Moreover, if a young girl is overweight when she starts her period, at that time her body is probably fighting for and signalling a desire to lose weight. It’s just not working because some of the signals have been disturbed by poor diet and lifestyle. This woman’s body’s need for and desire to lose weight will persist for the rest of her life. The hormone and appetite pathways are all still in place. They are just begging to be restored to their normal function. All the woman needs to do is listen, and to nourish her body properly. In this way, it will be her partner in weight loss, rather than her adversary.
Other appetite stimulators
Appetite is stimulated via a few other important pathways. They are not limited to women. For example, an individual’s cravings for certain foods increases as a result of nutrient deficiencies. Fluctuating insulin and blood sugar are important. Stress is important. Social conditioning, negative thought patterns, psychological responses to hardship, and body image issues also powerfully stimulate cravings.

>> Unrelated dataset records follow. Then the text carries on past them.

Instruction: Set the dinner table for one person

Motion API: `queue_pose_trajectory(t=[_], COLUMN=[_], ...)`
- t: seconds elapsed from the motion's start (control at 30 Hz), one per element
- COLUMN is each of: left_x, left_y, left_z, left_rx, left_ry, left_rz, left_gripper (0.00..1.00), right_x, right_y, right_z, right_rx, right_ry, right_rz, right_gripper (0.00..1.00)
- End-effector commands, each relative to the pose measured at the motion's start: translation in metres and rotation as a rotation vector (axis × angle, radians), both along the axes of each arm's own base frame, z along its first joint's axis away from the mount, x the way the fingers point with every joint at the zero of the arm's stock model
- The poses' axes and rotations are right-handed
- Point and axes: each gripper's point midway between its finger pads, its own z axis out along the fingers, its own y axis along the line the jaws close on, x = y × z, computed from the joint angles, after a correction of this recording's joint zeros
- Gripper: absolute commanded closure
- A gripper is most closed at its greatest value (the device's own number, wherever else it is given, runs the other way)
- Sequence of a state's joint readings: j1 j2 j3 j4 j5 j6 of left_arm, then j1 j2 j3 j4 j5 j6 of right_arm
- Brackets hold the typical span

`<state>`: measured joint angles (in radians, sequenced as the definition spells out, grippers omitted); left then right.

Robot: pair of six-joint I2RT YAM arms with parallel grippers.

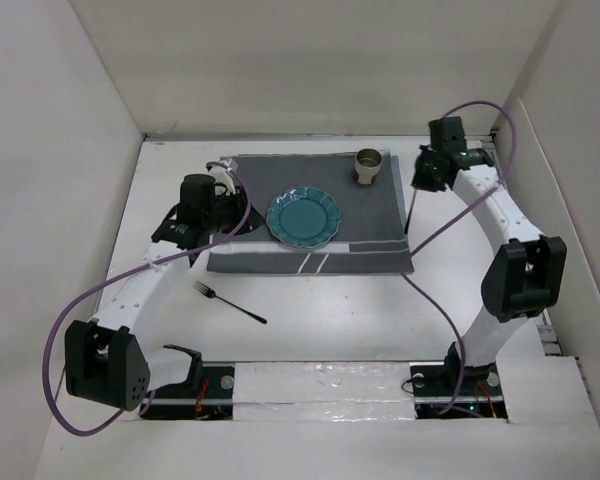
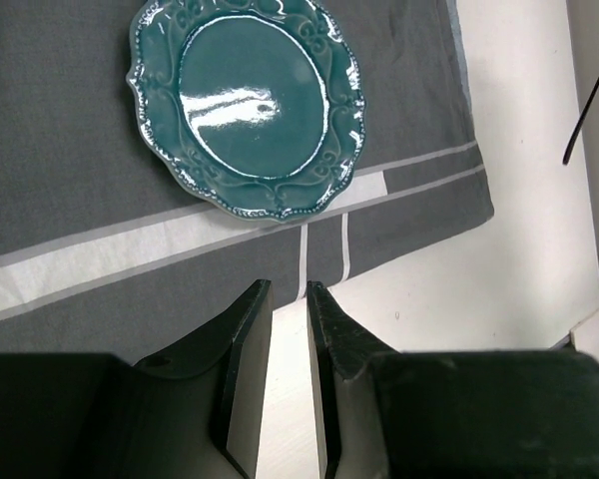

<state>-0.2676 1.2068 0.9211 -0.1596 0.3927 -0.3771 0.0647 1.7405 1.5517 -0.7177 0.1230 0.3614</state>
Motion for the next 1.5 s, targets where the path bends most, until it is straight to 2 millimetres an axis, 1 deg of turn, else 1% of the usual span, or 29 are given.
queue_pose_trajectory(t=[0.0, 0.07, 0.17, 0.23, 0.3, 0.33, 0.4, 0.43, 0.5, 0.57, 0.6, 0.77, 0.83, 0.87, 0.9, 0.93, 0.97, 1.03, 1.07, 1.1, 1.17, 1.2, 1.23, 1.27, 1.33, 1.37, 1.4, 1.43, 1.47], left_x=[0.017, 0.021, 0.025, 0.024, 0.023, 0.021, 0.019, 0.016, 0.011, 0.002, -0.006, -0.027, -0.038, -0.043, -0.052, -0.06, -0.06, -0.072, -0.076, -0.085, -0.094, -0.102, -0.106, -0.11, -0.121, -0.123, -0.127, -0.128, -0.128], left_y=[-0.008, -0.005, 0.004, 0.01, 0.018, 0.02, 0.028, 0.031, 0.037, 0.044, 0.048, 0.062, 0.071, 0.071, 0.075, 0.078, 0.079, 0.081, 0.081, 0.083, 0.085, 0.088, 0.09, 0.092, 0.095, 0.103, 0.104, 0.106, 0.106], left_z=[0.034, 0.033, 0.024, 0.015, 0.009, 0.006, 0.003, -0.001, -0.005, -0.012, -0.021, -0.027, -0.038, -0.039, -0.047, -0.052, -0.052, -0.06, -0.063, -0.07, -0.076, -0.083, -0.086, -0.091, -0.098, -0.104, -0.108, -0.11, -0.115], left_rx=[-0.059, -0.048, -0.014, 0.005, 0.026, 0.026, 0.04, 0.044, 0.054, 0.073, 0.087, 0.06, 0.049, 0.044, 0.064, 0.073, 0.071, 0.087, 0.09, 0.108, 0.112, 0.131, 0.138, 0.152, 0.182, 0.226, 0.232, 0.238, 0.246], left_ry=[-0.072, -0.068, -0.041, 0.0, 0.021, 0.042, 0.054, 0.072, 0.091, 0.128, 0.161, 0.212, 0.271, 0.281, 0.321, 0.359, 0.359, 0.41, 0.436, 0.477, 0.525, 0.565, 0.587, 0.619, 0.683, 0.699, 0.73, 0.741, 0.758], left_rz=[0.007, 0.03, 0.091, 0.129, 0.179, 0.202, 0.252, 0.264, 0.302, 0.339, 0.35, 0.428, 0.482, 0.489, 0.501, 0.529, 0.532, 0.544, 0.551, 0.559, 0.585, 0.599, 0.617, 0.641, 0.657, 0.694, 0.722, 0.734, 0.747], left_gripper=[0.82, 0.82, 0.82, 0.84, 0.87, 0.88, 0.91, 0.92, 1.0, 1.0, 1.0, 1.0, 1.0, 1.0, 0.99, 0.93, 0.93, 0.84, 0.8, 0.7, 0.62, 0.59, 0.58, 0.58, 0.58, 0.58, 0.58, 0.58, 0.58], right_x=[-0.002, -0.005, 0.001, 0.006, 0.014, 0.018, 0.025, 0.027, 0.034, 0.036, 0.038, 0.039, 0.04, 0.04, 0.043, 0.044, 0.043, 0.043, 0.041, 0.037, 0.034, 0.027, 0.02, 0.015, -0.004, -0.012, -0.018, -0.03, -0.042], right_y=[0.075, 0.115, 0.147, 0.156, 0.168, 0.168, 0.174, 0.175, 0.179, 0.179, 0.181, 0.186, 0.186, 0.187, 0.187, 0.188, 0.188, 0.193, 0.193, 0.2, 0.201, 0.207, 0.209, 0.209, 0.218, 0.214, 0.22, 0.216, 0.216], right_z=[0.02, 0.024, 0.012, -0.011, -0.015, -0.031, -0.039, -0.054, -0.061, -0.078, -0.08, -0.1, -0.106, -0.106, -0.104, -0.101, -0.101, -0.089, -0.083, -0.078, -0.05, -0.046, -0.019, -0.007, 0.002, 0.031, 0.042, 0.035, 0.057], right_rx=[0.033, 0.034, 0.021, 0.006, 0.006, -0.005, -0.018, -0.023, -0.018, -0.026, -0.021, -0.022, -0.02, -0.018, -0.018, -0.012, -0.012, -0.002, 0.006, 0.021, 0.05, 0.062, 0.083, 0.104, 0.123, 0.144, 0.166, 0.177, 0.2], right_ry=[-0.053, -0.061, -0.034, 0.028, 0.038, 0.073, 0.073, 0.101, 0.106, 0.142, 0.142, 0.177, 0.183, 0.18, 0.169, 0.159, 0.16, 0.135, 0.13, 0.122, 0.066, 0.051, -0.004, -0.029, -0.067, -0.135, -0.172, -0.155, -0.205], right_rz=[0.215, 0.314, 0.384, 0.405, 0.437, 0.437, 0.445, 0.445, 0.449, 0.444, 0.436, 0.434, 0.421, 0.418, 0.41, 0.407, 0.407, 0.415, 0.411, 0.424, 0.425, 0.427, 0.434, 0.419, 0.441, 0.438, 0.449, 0.455, 0.466], right_gripper=[1.0, 1.0, 1.0, 1.0, 1.0, 1.0, 1.0, 1.0, 1.0, 1.0, 1.0, 1.0, 1.0, 0.91, 0.85, 0.75, 0.7, 0.62, 0.55, 0.52, 0.46, 0.45, 0.45, 0.45, 0.45, 0.46, 0.46, 0.46, 0.47])
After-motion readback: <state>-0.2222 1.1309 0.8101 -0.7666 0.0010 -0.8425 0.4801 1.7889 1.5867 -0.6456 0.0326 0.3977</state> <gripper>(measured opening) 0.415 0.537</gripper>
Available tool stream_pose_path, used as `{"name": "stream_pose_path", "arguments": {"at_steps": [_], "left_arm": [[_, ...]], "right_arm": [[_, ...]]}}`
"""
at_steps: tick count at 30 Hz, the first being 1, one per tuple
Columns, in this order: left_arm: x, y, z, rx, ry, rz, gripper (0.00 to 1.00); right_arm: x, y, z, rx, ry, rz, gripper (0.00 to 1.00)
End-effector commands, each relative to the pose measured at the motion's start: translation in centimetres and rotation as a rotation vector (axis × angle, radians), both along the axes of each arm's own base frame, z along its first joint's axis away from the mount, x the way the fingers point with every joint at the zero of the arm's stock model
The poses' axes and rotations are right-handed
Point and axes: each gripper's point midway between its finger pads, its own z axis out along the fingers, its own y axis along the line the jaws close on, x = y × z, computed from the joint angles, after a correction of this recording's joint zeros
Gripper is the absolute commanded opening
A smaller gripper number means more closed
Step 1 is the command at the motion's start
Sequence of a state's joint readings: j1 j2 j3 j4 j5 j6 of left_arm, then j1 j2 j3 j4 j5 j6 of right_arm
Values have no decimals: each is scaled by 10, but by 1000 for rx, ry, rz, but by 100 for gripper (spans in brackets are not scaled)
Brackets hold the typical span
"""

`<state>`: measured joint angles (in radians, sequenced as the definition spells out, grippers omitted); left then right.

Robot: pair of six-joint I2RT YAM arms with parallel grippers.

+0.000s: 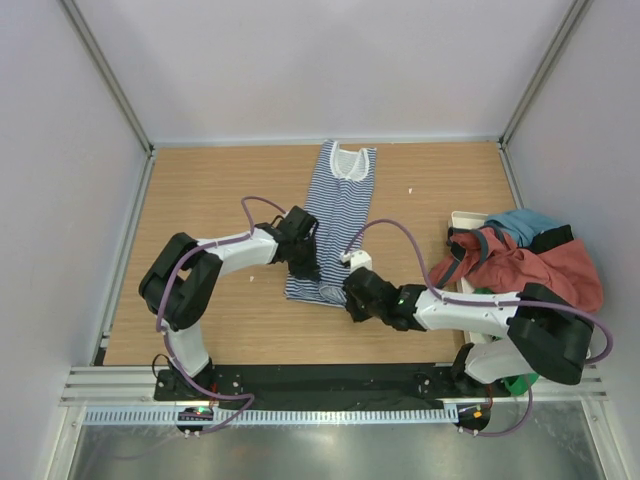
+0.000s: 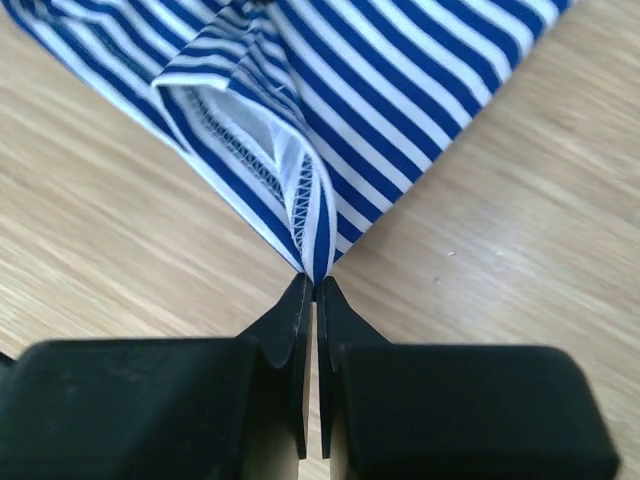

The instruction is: Fold and stack the tank tops

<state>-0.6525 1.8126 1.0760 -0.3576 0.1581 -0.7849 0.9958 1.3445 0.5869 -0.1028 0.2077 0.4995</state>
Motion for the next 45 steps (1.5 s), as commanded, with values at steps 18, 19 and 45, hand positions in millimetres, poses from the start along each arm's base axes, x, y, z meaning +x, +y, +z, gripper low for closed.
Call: {"name": "stream_pose_path", "arguments": {"at_steps": [18,19,45], "left_arm": [[4,14,4,30,-30,29,0],[5,13,5,25,-32,28,0],[4,16,3,41,-30,39,0]], "right_arm": [[13,10,46,-65,-211,-16,36],[18,10,47,-79,-214,-25,33],[-1,57,12,13,-90,172,15]]}}
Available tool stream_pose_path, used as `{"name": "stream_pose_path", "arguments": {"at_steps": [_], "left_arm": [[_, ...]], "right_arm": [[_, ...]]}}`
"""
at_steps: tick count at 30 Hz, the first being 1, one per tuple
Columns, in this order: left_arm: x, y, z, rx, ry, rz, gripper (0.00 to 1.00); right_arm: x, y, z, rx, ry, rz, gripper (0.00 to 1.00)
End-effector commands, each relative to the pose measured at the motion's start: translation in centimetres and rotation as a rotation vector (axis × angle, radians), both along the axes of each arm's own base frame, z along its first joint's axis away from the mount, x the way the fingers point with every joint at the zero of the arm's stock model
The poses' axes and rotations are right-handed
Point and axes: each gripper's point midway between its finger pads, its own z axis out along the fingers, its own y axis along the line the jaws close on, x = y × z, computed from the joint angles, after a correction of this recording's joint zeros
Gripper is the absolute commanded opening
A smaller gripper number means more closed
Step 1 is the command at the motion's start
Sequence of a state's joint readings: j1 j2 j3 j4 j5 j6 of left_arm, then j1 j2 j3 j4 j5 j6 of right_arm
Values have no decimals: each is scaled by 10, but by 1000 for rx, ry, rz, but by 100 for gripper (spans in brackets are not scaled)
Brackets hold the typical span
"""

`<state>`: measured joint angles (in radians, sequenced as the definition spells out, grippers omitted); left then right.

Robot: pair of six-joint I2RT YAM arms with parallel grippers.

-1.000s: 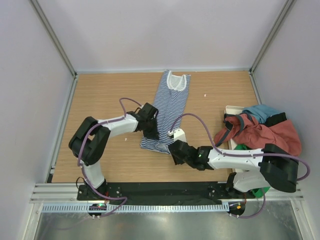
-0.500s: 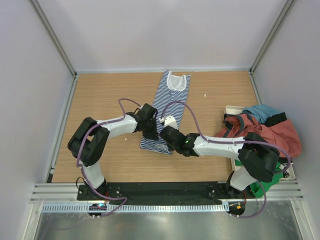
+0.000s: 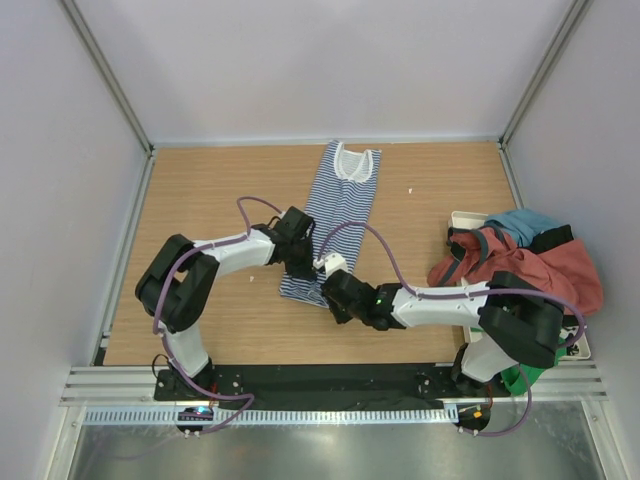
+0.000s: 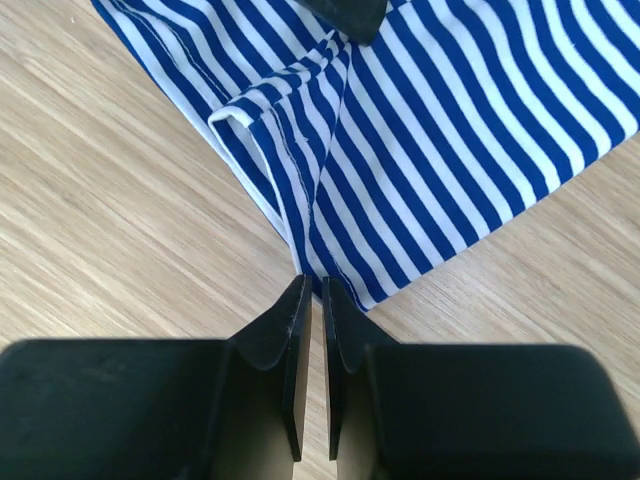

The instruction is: Fold and stack the tank tops

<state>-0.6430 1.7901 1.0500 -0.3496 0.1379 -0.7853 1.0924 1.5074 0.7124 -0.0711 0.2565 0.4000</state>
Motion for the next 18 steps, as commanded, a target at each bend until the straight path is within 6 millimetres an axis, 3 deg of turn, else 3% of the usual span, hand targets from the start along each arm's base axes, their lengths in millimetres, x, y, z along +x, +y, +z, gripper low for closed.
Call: {"name": "stream_pose_path", "arguments": {"at_steps": [1,8,10,15,18], "left_arm": [[3,9,3,31,-15,21,0],[3,7,12,11,-30,17,2],[3,5,24,-18,-52,14,8],[-2,7,53,-61,-104,13,22],[-8,14,70,-73,-134,18,29]], "right_arm": [[-3,15,11,83,-4,38,16],[-6,-1,-4,38,23,-18,16],[-8,-3,4,68,17,-25,19],[-7,-9,33,153,1,-45,44],[-5,-14,50,209,2,-60,47]]}}
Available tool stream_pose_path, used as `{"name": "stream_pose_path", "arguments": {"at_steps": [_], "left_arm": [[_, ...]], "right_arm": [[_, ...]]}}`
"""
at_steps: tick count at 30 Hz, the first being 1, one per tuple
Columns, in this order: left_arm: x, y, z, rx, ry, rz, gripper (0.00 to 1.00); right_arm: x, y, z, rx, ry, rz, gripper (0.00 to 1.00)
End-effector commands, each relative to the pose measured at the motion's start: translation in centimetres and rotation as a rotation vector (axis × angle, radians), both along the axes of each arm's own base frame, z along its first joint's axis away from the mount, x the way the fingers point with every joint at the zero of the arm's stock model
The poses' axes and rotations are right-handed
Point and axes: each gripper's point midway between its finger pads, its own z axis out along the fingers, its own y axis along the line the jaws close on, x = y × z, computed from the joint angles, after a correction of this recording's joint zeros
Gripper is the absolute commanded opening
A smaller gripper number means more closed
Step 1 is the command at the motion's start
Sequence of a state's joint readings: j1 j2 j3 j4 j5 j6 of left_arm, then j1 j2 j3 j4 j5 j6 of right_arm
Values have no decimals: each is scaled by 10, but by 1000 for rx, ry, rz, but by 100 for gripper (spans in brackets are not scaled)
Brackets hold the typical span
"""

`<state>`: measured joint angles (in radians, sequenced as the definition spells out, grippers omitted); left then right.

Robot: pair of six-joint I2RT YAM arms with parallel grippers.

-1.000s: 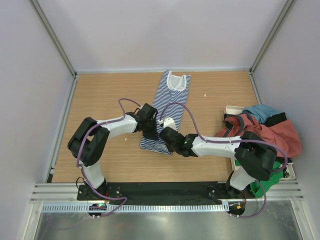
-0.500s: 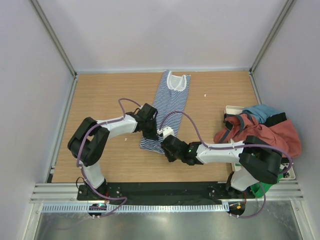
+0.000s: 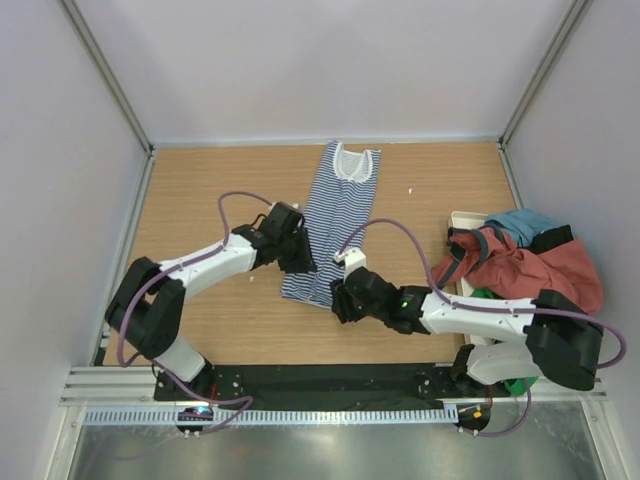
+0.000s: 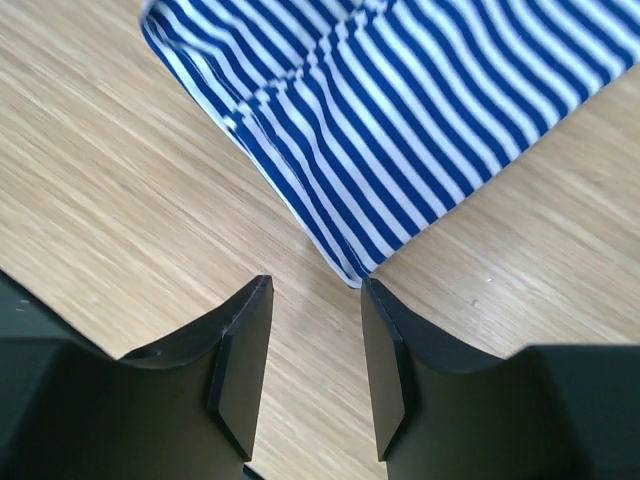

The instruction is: Fold and stack the tank tops

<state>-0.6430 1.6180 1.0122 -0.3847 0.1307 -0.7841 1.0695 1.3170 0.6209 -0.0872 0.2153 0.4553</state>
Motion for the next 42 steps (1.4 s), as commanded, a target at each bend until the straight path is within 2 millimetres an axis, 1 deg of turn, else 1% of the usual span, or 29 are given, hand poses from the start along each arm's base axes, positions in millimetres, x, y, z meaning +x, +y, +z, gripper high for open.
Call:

Neurotransmitters as appetite stimulators
Perhaps most significant, however, is the relationship between neurotransmitters and food, specifically for women. When serotonin levels drop, cravings, again, particularly for carbohydrates, increase. Serotonin levels can be disrupted by a vast number of problems. These span from nutrient deficiencies to an omega 6 – omega 3 imbalance to poor sleep to obesity to exercise and to stress. Serotonin levels also fluctuate with the menstrual cycle. A drop in serotonin during the luteal phase (the last two weeks) of the menstrual cycle is thought to be by many the dominant cause of PMS. This would explain why many women experience increased cravings for sweets throughout PMS. These are natural, up to a point. But PMS is an extreme fluctuation, and solving the underlying diet and lifestyle factors causing PMS should also decrease the wild swings in cravings that many women suffer throughout their menstrual cycles.
The role of neurotransmitters in appetite deserves several posts of its own. They are forthcoming. For now, it suffices to note that neural mood regulators are strong links between a woman’s reproductive system and her weight regulation mechanisms. Sub-optimal serotonin levels in particular increase carbohydrate cravings.
All that said…
Women come equipped with a system designed to maintain adequate fat mass. If a woman is overweight, it’s because the normal weight regulators she has in place are not receiving the proper nourishment required for effective signalling. Leptin insensitivity, in the case of an overweight woman, or low leptin levels, in the case of an underweight woman, compel her to eat and to eat and to eat. Estrogen, as I noted in a previous post, is also a significant weight-regulator unique to women. It, too, is disrupted with diet and lifestyle. Therefore, with the restoration of the proper functioning of all of the underlying mechanisms at work in a woman’s body, specifically with leptin and with estrogen levels, a woman’s weight can slide off. More on that in my upcoming post on the easiest, most natural way (paleo diet! decreased stress! self-love!) for women to lose weight.